### Task brief
An exact copy of all the data below is needed.

---- Material for the task

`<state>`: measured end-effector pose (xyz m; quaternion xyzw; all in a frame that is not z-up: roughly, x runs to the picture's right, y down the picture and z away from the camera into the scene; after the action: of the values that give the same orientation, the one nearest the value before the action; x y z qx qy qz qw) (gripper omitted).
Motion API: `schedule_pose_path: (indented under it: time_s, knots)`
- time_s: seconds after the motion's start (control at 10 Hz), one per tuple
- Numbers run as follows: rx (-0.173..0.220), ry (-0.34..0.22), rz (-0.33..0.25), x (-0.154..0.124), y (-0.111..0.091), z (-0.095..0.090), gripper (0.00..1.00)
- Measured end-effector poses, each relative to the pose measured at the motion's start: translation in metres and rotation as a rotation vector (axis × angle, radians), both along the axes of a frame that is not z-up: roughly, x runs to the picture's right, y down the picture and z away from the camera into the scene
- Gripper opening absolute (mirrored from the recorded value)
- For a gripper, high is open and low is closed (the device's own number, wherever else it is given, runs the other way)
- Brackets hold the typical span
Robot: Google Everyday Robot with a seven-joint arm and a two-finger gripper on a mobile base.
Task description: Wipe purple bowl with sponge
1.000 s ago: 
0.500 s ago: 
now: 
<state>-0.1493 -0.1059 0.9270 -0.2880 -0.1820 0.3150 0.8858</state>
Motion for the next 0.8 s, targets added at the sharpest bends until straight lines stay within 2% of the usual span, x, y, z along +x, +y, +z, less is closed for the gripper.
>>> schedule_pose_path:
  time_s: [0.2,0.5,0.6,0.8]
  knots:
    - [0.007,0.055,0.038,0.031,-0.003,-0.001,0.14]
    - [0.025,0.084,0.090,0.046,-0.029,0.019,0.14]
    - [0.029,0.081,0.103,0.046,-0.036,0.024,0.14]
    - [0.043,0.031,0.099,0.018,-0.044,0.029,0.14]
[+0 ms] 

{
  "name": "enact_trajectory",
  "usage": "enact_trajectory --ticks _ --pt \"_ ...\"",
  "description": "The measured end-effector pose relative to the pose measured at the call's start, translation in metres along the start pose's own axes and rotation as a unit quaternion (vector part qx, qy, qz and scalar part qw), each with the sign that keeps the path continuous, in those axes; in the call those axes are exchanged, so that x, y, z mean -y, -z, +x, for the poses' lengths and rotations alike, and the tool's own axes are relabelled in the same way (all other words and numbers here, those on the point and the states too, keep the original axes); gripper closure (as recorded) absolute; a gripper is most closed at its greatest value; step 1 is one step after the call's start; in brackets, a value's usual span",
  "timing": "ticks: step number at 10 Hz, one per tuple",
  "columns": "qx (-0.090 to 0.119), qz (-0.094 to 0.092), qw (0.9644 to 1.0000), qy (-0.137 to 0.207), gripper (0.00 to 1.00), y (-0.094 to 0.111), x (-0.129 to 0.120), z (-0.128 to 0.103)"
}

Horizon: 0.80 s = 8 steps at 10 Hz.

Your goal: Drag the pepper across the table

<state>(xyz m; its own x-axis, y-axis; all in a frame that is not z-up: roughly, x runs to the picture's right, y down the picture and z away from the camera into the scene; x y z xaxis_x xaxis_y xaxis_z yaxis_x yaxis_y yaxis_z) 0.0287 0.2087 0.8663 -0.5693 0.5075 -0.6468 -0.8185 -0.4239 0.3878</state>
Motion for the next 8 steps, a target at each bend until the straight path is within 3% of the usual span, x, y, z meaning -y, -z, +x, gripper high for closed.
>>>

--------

### Result below
`<state>`: measured end-effector pose (xyz m; quaternion xyzw; all in a frame that is not z-up: roughly, x runs to the picture's right, y down the picture and z away from the camera into the scene; after the action: of the values that give the same orientation, the one nearest the value before the action; x y z qx qy qz qw) (gripper omitted).
Motion API: `schedule_pose_path: (indented under it: time_s, knots)`
- time_s: seconds after the motion's start (control at 10 Hz), one per tuple
- Numbers run as follows: rx (-0.173..0.220), ry (-0.34..0.22), rz (-0.33..0.25), x (-0.154..0.124), y (-0.111..0.091), z (-0.095..0.090), gripper (0.00..1.00)
- Measured end-effector poses, each relative to the pose measured at the motion's start: translation in metres and rotation as a rotation vector (axis × angle, radians), both along the axes of a frame that is not z-up: roughly, x runs to the picture's right, y down the picture and z away from the camera into the scene
- Gripper opening absolute (mirrored from the recorded value)
- For a gripper, high is open and low is closed (the device's own number, wherever else it is given, runs the other way)
- Brackets hold the typical span
Robot: Google Everyday Robot with a seven-joint arm and a two-finger gripper on a mobile base.
Task description: Wipe purple bowl with sponge
1.000 s ago: 
0.500 s ago: 
now: 
<state>-0.1493 -0.1059 0.9270 -0.2880 -0.1820 0.3150 0.8858</state>
Motion for the next 0.8 s, targets added at the sharpest bends until straight lines stay within 2% of the usual span, x, y, z along +x, +y, +z, less is closed for the gripper.
>>> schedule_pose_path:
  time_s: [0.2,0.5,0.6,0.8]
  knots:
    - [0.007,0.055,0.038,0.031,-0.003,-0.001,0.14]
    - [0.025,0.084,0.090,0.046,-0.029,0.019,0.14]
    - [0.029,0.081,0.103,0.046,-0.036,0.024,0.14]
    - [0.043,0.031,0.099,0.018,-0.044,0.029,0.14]
[+0 ms] 

{
  "name": "enact_trajectory",
  "usage": "enact_trajectory --ticks _ --pt \"_ ...\"",
  "description": "The measured end-effector pose relative to the pose measured at the call's start, translation in metres along the start pose's own axes and rotation as a unit quaternion (vector part qx, qy, qz and scalar part qw), each with the sign that keeps the path continuous, in those axes; in the call those axes are exchanged, so that x, y, z mean -y, -z, +x, for the poses' lengths and rotations alike, and the tool's own axes are relabelled in the same way (all other words and numbers here, those on the point and the states too, keep the original axes); gripper closure (as recorded) absolute; a gripper is most closed at its greatest value; step 1 is one step after the call's start; in brackets, a value's usual span",
  "timing": "ticks: step number at 10 Hz, one per tuple",
  "columns": "qx (-0.090 to 0.119), qz (-0.094 to 0.092), qw (0.9644 to 1.0000), qy (-0.137 to 0.207), gripper (0.00 to 1.00), y (-0.094 to 0.111), x (-0.129 to 0.120), z (-0.128 to 0.103)"
}

Horizon: 0.80 s = 8 steps at 10 Hz.

Your goal: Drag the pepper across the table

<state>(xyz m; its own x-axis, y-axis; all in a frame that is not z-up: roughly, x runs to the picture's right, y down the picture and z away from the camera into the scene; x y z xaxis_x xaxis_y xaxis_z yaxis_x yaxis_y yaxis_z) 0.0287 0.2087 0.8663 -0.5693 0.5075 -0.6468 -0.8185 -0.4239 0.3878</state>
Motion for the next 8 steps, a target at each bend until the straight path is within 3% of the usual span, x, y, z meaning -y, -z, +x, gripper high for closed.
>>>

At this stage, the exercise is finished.